#### PROBLEM DETAILS
Write only the number of lines in the data that contain the word "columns".

▼

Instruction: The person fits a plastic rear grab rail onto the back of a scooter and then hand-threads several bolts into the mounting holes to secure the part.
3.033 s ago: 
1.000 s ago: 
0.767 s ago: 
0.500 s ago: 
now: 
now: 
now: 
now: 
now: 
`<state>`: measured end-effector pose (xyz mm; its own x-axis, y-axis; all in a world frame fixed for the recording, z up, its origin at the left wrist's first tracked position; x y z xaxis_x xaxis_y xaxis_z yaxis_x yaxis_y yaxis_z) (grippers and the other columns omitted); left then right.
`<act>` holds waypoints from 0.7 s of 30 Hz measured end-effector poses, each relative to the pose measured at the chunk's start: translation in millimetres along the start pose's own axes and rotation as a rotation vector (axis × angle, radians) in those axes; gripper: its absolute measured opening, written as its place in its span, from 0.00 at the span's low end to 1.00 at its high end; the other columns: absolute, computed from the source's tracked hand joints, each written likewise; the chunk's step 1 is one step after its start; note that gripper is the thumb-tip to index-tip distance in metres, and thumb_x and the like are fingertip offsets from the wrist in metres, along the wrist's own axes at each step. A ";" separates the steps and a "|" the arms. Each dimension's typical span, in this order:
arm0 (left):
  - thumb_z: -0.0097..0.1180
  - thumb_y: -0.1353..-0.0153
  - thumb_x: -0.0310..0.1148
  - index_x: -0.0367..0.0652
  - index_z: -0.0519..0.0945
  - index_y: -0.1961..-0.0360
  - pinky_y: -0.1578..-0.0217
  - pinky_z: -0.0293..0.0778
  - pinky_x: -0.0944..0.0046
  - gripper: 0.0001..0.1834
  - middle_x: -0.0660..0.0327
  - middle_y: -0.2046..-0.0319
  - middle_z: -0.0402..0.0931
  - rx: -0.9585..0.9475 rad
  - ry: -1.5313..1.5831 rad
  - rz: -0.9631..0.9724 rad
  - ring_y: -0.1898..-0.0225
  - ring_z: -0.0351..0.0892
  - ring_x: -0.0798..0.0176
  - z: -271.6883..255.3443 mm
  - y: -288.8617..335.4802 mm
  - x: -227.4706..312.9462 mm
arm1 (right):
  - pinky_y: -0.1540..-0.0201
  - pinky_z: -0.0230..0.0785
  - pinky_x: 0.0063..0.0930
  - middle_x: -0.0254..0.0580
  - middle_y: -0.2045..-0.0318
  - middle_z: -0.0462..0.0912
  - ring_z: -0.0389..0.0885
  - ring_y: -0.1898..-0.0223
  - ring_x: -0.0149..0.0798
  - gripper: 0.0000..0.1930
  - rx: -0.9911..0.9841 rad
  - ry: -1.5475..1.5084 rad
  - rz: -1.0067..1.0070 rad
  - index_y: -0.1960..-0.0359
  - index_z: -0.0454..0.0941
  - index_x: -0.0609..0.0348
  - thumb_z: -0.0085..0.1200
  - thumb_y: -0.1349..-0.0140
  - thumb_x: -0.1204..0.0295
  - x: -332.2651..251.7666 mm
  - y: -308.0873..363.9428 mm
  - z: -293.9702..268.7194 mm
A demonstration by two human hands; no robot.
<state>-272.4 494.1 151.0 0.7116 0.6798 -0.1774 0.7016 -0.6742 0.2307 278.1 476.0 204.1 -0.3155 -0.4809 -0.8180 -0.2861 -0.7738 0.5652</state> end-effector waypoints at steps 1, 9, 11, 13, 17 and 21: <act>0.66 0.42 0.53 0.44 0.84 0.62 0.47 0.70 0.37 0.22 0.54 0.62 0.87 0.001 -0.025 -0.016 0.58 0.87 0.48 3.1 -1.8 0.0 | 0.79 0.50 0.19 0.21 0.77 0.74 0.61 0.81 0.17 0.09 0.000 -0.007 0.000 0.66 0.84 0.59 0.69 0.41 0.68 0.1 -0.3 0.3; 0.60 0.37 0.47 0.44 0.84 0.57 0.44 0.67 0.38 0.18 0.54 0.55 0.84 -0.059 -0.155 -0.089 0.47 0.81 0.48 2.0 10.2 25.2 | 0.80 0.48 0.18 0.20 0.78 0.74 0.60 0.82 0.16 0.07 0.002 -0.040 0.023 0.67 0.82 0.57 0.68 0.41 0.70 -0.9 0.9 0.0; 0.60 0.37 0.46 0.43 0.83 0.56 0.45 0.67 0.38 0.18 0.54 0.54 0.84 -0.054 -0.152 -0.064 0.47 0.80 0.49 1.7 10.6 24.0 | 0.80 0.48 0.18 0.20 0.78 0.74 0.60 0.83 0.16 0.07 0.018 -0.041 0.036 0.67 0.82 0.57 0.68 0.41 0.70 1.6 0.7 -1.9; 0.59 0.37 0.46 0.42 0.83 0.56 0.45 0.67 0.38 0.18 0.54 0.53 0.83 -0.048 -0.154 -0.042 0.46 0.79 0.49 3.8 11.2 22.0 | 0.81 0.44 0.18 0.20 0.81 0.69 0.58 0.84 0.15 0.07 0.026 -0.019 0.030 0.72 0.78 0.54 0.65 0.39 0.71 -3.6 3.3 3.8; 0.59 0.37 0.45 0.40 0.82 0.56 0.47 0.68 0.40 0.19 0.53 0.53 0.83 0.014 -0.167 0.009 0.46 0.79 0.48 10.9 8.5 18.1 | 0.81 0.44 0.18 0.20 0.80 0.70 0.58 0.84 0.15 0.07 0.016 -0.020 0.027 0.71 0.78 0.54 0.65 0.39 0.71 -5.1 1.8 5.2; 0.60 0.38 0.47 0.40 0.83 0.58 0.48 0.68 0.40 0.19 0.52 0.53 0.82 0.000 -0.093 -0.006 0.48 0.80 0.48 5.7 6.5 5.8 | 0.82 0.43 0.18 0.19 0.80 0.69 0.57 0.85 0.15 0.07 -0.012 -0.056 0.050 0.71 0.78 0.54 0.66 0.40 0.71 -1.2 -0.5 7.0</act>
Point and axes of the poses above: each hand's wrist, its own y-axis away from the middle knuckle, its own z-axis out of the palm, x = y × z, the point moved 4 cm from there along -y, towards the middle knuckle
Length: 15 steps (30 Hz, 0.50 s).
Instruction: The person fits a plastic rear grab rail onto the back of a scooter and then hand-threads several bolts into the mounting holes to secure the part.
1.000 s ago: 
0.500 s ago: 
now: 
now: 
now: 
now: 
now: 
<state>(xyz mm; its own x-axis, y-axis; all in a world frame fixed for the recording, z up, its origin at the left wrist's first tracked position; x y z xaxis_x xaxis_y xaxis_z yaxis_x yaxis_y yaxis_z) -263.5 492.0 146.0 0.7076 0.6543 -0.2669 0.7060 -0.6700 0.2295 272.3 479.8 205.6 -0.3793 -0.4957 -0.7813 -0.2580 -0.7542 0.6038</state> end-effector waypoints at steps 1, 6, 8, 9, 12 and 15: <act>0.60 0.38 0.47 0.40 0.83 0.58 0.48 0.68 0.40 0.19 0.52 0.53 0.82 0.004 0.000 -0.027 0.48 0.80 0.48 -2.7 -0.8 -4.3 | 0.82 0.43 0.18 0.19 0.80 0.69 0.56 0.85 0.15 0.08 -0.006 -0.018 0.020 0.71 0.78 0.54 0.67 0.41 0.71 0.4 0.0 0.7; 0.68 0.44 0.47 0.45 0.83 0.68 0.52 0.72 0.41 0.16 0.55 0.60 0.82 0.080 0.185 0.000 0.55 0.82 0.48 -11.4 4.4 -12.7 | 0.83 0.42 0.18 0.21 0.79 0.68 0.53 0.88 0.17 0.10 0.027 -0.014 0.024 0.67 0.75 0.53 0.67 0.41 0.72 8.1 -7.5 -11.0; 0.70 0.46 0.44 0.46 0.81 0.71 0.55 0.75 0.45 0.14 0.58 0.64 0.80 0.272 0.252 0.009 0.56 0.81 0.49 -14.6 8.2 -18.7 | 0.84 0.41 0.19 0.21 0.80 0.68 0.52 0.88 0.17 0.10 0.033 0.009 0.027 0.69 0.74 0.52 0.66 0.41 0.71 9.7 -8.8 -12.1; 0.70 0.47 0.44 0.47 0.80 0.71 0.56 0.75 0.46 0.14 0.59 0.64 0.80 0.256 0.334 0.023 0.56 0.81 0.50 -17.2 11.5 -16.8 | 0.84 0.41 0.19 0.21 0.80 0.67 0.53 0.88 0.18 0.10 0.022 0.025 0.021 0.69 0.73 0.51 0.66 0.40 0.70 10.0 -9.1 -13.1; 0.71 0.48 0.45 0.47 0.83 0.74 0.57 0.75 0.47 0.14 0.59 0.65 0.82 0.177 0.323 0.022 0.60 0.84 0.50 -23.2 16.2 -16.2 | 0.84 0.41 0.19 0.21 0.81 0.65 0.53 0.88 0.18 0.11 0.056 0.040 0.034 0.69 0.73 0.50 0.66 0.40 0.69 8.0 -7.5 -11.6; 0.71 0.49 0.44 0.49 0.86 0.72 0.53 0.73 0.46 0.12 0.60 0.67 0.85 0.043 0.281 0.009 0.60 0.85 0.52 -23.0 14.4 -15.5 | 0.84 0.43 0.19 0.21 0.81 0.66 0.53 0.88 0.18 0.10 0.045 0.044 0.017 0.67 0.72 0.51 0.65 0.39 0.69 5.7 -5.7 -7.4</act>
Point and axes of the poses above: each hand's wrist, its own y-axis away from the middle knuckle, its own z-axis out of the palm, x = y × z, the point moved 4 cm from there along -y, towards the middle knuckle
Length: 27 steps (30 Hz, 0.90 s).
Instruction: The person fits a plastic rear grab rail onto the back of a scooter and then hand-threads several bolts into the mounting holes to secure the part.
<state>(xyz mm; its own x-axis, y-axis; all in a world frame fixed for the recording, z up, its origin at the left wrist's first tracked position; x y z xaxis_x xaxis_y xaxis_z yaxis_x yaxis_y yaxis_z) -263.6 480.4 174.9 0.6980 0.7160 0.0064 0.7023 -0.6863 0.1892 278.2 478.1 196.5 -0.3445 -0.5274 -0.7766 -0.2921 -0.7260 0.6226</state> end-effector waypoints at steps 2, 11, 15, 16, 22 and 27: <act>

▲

#### EXERCISE RESULT
2